ESFAM was founded in 2015, by a team of academics based in Australia that developed a drug discovery platform for small molecule viral targets. The firm’s pipeline features the PRRS candidates, as well as drugs for COVID-19 and advanced prostate cancer.

Mr Crealy told IHS Markit Animal Health: “PRRS is one of the greatest risks to global food security and is caused by a family of single-stranded, positive RNA viruses Arteriviridae order Nidovirales. PRRS acts in a similar way to HIV/AIDS, rapidly modifying surface proteins and destroying host immune cells. PRRS viruses have evolved to exploit a vulnerability in immune cells (porcine alveolar macrophages), which allow the virus to avoid detection, enter healthy cells and then hijack the cells ‘machinery’ to replicate.

“Destruction of the immune cells and migration of the virus to other tissues leads to immunosuppression, and respiratory disorders in pigs of all ages and severe reproductive failures in pregnant sows. Vaccine treatments, which rely on a healthy immune response, are not consistently effective in prevention of herd infections and no treatments exist for acute infection of highly prevalent strains. There is therefore very strong market demand for our differential and potentially synergistic mode of action to current vaccine therapy.”

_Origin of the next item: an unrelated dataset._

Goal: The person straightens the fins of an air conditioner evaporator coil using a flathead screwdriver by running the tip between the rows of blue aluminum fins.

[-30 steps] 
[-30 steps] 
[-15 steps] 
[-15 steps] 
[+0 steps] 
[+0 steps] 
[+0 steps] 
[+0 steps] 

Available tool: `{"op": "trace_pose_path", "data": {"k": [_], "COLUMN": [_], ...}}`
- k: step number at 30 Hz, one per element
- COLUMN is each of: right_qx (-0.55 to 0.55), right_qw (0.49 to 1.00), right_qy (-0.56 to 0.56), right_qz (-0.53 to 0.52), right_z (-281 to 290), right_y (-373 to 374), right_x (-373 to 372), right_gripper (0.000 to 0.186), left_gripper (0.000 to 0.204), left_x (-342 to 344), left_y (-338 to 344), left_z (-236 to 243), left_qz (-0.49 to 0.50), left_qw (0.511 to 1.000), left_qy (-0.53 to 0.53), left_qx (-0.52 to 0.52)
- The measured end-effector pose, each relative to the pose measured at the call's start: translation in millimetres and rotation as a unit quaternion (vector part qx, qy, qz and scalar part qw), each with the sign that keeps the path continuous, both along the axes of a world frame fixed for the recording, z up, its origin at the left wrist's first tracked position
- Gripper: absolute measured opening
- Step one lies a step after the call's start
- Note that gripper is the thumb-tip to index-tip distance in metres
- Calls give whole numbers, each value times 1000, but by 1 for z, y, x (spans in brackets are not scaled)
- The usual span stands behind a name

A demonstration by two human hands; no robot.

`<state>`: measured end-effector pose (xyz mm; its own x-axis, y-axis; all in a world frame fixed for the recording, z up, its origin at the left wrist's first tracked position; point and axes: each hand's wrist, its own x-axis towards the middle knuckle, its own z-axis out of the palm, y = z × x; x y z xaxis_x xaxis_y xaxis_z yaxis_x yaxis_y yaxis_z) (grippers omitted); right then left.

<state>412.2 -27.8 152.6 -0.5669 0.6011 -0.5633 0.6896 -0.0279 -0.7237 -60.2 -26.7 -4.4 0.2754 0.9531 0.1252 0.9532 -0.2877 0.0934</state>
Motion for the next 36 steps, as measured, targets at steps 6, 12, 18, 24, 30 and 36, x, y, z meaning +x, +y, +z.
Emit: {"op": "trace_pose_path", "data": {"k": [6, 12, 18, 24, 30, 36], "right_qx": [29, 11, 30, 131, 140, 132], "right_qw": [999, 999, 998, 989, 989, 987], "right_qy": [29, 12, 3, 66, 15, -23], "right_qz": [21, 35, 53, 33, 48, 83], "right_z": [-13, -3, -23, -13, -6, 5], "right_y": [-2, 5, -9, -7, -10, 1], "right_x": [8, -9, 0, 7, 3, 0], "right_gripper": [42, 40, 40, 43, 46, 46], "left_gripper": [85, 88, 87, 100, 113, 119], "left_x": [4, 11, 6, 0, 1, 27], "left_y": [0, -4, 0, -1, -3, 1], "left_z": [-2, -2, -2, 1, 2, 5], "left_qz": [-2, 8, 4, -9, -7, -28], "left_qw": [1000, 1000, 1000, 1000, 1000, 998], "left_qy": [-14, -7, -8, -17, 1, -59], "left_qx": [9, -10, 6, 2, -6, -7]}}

ESFAM’s inhibitors act in a similar way to the successful antiviral therapies used to treat HIV/AIDS in humans. They are specifically designed to stop PRRS from exploiting immune cell vulnerability and to deny the virus entry into healthy cells.

Transmission of the virus via respiration is prevented by blocking its ability to replicate in the lung. While the candidates have been developed as an injectable, Mr Crealy noted ESFAM is working on an oral formulation.

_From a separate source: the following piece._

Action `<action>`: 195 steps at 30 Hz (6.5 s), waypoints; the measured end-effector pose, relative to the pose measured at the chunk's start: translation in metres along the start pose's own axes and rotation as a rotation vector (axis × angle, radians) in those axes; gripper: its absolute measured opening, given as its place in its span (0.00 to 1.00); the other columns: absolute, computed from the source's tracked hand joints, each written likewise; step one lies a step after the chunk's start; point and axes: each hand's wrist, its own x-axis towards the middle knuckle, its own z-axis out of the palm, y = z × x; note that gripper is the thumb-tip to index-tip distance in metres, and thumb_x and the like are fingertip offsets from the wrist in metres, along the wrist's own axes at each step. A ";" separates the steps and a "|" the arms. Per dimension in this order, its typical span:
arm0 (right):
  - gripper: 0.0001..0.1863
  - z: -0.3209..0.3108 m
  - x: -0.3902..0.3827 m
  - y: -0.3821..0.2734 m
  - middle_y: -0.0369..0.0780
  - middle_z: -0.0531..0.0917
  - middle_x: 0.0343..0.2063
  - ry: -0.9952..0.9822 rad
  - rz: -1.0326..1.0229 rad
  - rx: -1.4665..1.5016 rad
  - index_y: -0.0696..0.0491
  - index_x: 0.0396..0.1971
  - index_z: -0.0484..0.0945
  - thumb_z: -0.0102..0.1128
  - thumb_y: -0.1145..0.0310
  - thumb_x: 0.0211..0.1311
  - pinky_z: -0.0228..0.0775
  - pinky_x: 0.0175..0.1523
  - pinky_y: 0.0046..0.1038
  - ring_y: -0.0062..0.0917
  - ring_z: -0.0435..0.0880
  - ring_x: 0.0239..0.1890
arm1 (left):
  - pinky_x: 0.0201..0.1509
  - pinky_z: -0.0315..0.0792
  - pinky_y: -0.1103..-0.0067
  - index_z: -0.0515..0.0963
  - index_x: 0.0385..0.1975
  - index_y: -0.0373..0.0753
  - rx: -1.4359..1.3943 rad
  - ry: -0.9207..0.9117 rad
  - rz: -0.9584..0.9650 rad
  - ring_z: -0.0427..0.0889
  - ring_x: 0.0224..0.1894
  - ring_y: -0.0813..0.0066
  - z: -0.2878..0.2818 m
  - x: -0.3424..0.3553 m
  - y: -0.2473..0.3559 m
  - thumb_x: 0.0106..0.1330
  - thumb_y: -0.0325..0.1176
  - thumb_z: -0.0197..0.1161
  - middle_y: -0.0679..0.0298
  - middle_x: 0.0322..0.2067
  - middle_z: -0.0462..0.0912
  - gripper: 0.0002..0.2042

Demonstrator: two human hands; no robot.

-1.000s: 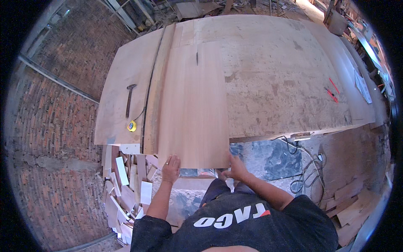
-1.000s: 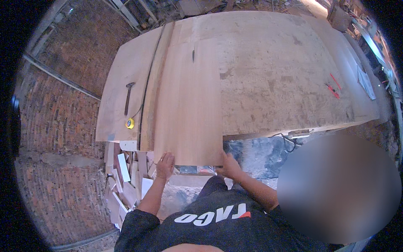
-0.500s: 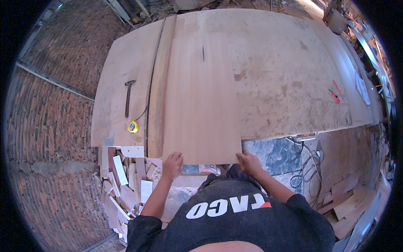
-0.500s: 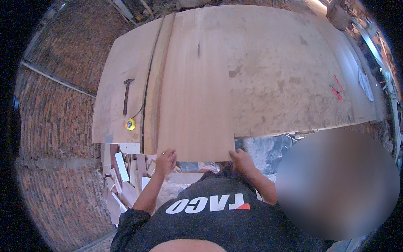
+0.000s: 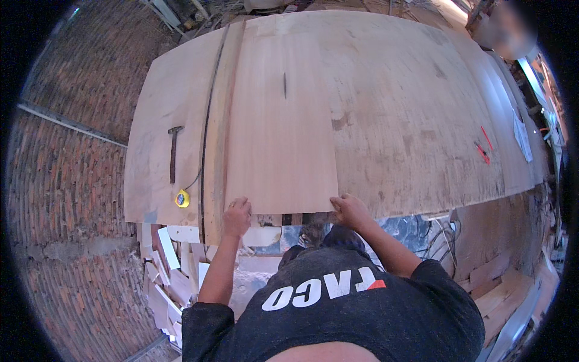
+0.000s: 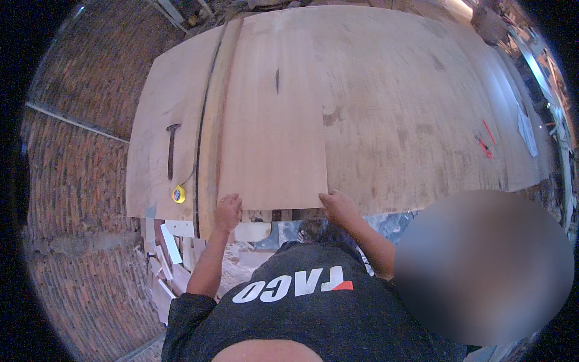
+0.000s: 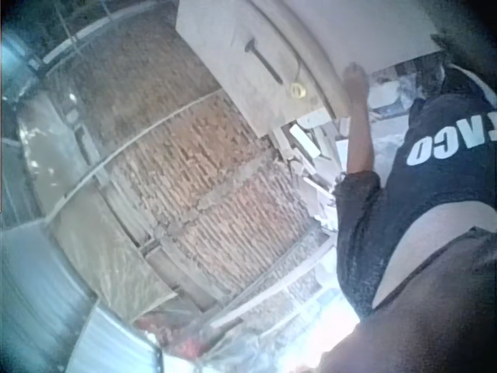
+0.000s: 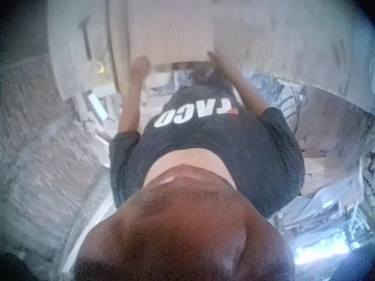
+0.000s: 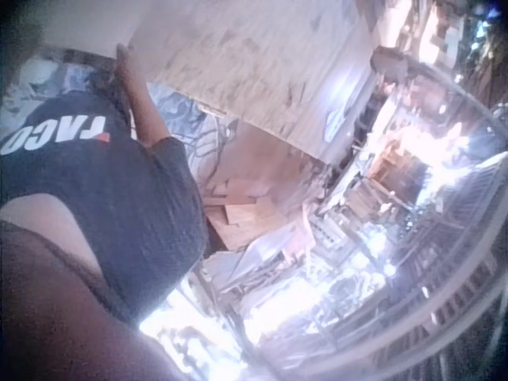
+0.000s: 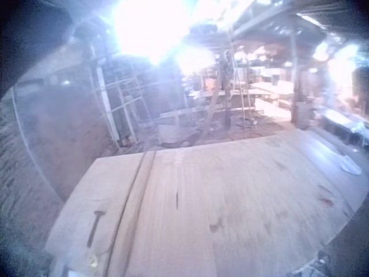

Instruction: The person measures a wooden board with a tape measure, marks it with a pencil, and cuts a piece of veneer or laminate using a utility knife and a straight edge.

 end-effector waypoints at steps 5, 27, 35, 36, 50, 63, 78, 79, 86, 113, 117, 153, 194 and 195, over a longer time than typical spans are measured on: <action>0.21 -0.017 0.065 0.021 0.52 0.82 0.40 -0.024 -0.006 0.011 0.52 0.49 0.79 0.69 0.64 0.55 0.76 0.46 0.47 0.51 0.82 0.44 | 0.54 0.79 0.64 0.81 0.43 0.41 0.015 0.081 -0.014 0.81 0.54 0.58 0.008 0.064 -0.017 0.63 0.29 0.60 0.62 0.50 0.82 0.10; 0.21 -0.096 0.281 0.089 0.52 0.81 0.39 0.059 -0.006 -0.013 0.53 0.50 0.80 0.68 0.69 0.54 0.78 0.44 0.46 0.48 0.84 0.41 | 0.56 0.78 0.63 0.79 0.45 0.39 0.026 -0.039 -0.032 0.79 0.55 0.56 0.020 0.309 -0.078 0.57 0.26 0.62 0.59 0.55 0.79 0.15; 0.19 -0.103 0.339 0.102 0.53 0.80 0.39 0.095 0.034 -0.040 0.56 0.48 0.79 0.67 0.70 0.55 0.77 0.47 0.46 0.50 0.83 0.43 | 0.52 0.79 0.63 0.80 0.41 0.40 0.090 0.020 0.001 0.81 0.52 0.58 0.030 0.367 -0.103 0.59 0.27 0.60 0.59 0.51 0.80 0.10; 0.19 -0.107 0.344 0.101 0.53 0.80 0.38 0.098 0.055 -0.041 0.56 0.47 0.79 0.67 0.71 0.55 0.77 0.47 0.46 0.51 0.83 0.42 | 0.51 0.80 0.62 0.80 0.40 0.40 0.086 0.039 0.012 0.81 0.52 0.58 0.030 0.375 -0.104 0.60 0.28 0.59 0.59 0.50 0.80 0.09; 0.21 -0.110 0.410 0.132 0.53 0.82 0.39 0.185 0.050 -0.053 0.53 0.51 0.81 0.64 0.72 0.54 0.78 0.49 0.45 0.48 0.83 0.44 | 0.49 0.80 0.61 0.80 0.37 0.38 0.149 -0.038 0.007 0.84 0.46 0.56 0.030 0.449 -0.113 0.66 0.30 0.56 0.58 0.43 0.80 0.07; 0.24 -0.128 0.414 0.149 0.55 0.81 0.37 0.254 0.058 0.005 0.56 0.51 0.83 0.64 0.74 0.51 0.77 0.50 0.43 0.50 0.82 0.42 | 0.53 0.79 0.61 0.82 0.47 0.44 0.054 -0.012 -0.230 0.83 0.52 0.55 -0.025 0.476 -0.095 0.60 0.30 0.58 0.59 0.49 0.85 0.15; 0.20 -0.189 0.181 0.281 0.45 0.86 0.45 0.818 0.622 0.541 0.63 0.51 0.83 0.67 0.68 0.60 0.79 0.42 0.26 0.26 0.85 0.41 | 0.36 0.73 0.57 0.79 0.33 0.37 0.113 0.861 -0.166 0.80 0.35 0.42 -0.222 0.517 -0.120 0.71 0.40 0.60 0.49 0.33 0.82 0.12; 0.21 -0.186 0.157 0.302 0.45 0.86 0.45 0.870 0.610 0.580 0.63 0.51 0.83 0.67 0.68 0.60 0.78 0.45 0.27 0.27 0.85 0.42 | 0.37 0.73 0.57 0.79 0.32 0.35 0.119 0.883 -0.269 0.80 0.35 0.41 -0.238 0.518 -0.123 0.71 0.40 0.60 0.47 0.32 0.82 0.13; 0.20 -0.187 0.031 0.340 0.47 0.86 0.47 0.836 0.798 0.447 0.63 0.51 0.83 0.68 0.69 0.60 0.79 0.48 0.29 0.28 0.85 0.47 | 0.41 0.74 0.58 0.80 0.35 0.26 -0.312 1.057 -0.816 0.84 0.40 0.44 -0.305 0.431 -0.200 0.73 0.39 0.58 0.40 0.36 0.83 0.17; 0.22 -0.038 -0.178 0.199 0.48 0.85 0.45 0.722 0.837 -0.167 0.51 0.46 0.86 0.70 0.63 0.49 0.77 0.53 0.39 0.40 0.85 0.43 | 0.69 0.66 0.58 0.66 0.65 0.29 -0.017 0.683 -1.032 0.72 0.64 0.47 0.013 -0.143 -0.268 0.54 0.48 0.72 0.48 0.62 0.74 0.42; 0.19 -0.041 -0.243 0.172 0.47 0.87 0.38 0.825 0.999 -0.097 0.50 0.42 0.88 0.72 0.63 0.47 0.78 0.48 0.38 0.37 0.87 0.40 | 0.67 0.67 0.59 0.68 0.62 0.29 -0.266 0.842 -0.906 0.74 0.62 0.49 0.022 -0.084 -0.160 0.54 0.47 0.72 0.48 0.60 0.76 0.39; 0.23 -0.466 -0.363 0.875 0.40 0.84 0.47 1.547 0.901 1.349 0.54 0.52 0.79 0.70 0.63 0.58 0.80 0.47 0.34 0.30 0.84 0.43 | 0.48 0.77 0.64 0.82 0.38 0.26 0.078 1.087 -1.263 0.83 0.42 0.62 -0.057 -0.081 0.365 0.55 0.31 0.68 0.54 0.39 0.87 0.15; 0.38 -0.082 -0.368 0.218 0.44 0.75 0.54 0.541 0.796 1.677 0.47 0.70 0.62 0.58 0.43 0.66 0.68 0.63 0.51 0.41 0.75 0.56 | 0.59 0.77 0.66 0.71 0.57 0.33 -2.124 0.297 -0.494 0.83 0.52 0.64 -0.118 -0.101 0.411 0.61 0.26 0.68 0.58 0.48 0.82 0.23; 0.41 -0.085 -0.347 0.204 0.45 0.73 0.58 0.465 0.784 1.742 0.47 0.72 0.58 0.57 0.41 0.66 0.65 0.64 0.54 0.42 0.72 0.60 | 0.59 0.77 0.66 0.71 0.57 0.33 -2.114 0.314 -0.525 0.83 0.52 0.64 -0.118 -0.114 0.397 0.62 0.26 0.67 0.57 0.49 0.82 0.23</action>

He commented: “The PRRS candidates have an exceptional patent landscape, both in terms of chemical entities and processes that are novel, inventive and industrially applicable.”

The development of the porcine candidates was supported by Charles River Laboratories, Kansas State University and Wuxi AppTec – the latter will carry out manufacturing activities in Shanghai. Mr Crealy said manufacturing will be able to scale up to reach a target global market of around 700 million pigs, while the simple and low-cost scale-up process “means these therapies are ideally suited to a new or existing pharmaceutical or animal health manufacturer”. Mr Crealy was brought onboard at ESFAM to foster international partnerships for the PRRS candidates and the company’s other portfolio compounds in human health. His background is in clinical pharmacology, while he has also held Asia Pacific-based business development and M&A roles with major pharmaceutical companies such as Sanofi (where he was exposed to the company’s animal health business Merial) and AstraZeneca.

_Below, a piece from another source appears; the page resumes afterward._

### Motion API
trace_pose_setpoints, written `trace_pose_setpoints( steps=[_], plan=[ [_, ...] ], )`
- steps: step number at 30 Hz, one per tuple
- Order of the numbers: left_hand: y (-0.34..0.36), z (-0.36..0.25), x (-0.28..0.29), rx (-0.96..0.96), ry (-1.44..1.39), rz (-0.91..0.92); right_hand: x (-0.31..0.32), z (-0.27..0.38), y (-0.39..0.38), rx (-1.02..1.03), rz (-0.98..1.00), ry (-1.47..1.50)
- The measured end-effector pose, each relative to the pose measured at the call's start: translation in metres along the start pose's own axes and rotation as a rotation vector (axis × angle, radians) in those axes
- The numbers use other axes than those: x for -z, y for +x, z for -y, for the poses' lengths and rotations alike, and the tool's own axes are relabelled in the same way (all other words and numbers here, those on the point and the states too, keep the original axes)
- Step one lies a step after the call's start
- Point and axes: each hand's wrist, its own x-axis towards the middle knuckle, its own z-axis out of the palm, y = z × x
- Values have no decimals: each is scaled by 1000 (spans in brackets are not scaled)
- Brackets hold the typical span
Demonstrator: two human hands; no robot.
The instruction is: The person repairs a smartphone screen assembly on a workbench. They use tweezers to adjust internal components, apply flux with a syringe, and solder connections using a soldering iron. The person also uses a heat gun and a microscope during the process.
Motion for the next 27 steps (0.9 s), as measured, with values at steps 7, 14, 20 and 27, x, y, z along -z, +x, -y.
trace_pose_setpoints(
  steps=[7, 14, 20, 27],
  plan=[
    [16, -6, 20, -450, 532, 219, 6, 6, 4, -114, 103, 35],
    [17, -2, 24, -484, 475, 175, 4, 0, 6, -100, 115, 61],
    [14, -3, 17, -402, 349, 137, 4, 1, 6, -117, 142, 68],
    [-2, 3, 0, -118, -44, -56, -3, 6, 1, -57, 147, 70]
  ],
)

“In the last seven years, I have been managing a number of private investments that focus on innovative early-stage technologies, including therapies addressing critical human and animal health challenges in Asia,” Mr Crealy remarked. “I bring strong relationships with global pharmaceutical companies, capital funds and emergent human animal health players in Asia, such as Fosun, Qilu, Buchang, Shandong Lukang, New Hope, Ringpu etc. My passion is to help develop early stage innovation technologies, to meet unmet clinical needs in Asia and animal and human health.

“Over the years, I’ve seen this incredible shift happening in the animal health industry. It’s something that has also happened in human pharma. The big global companies have moved away from diversified R&D programs towards more focused partnerships. That has left a bit of gap for regional companies and universities that generate incredible insights into disease states.”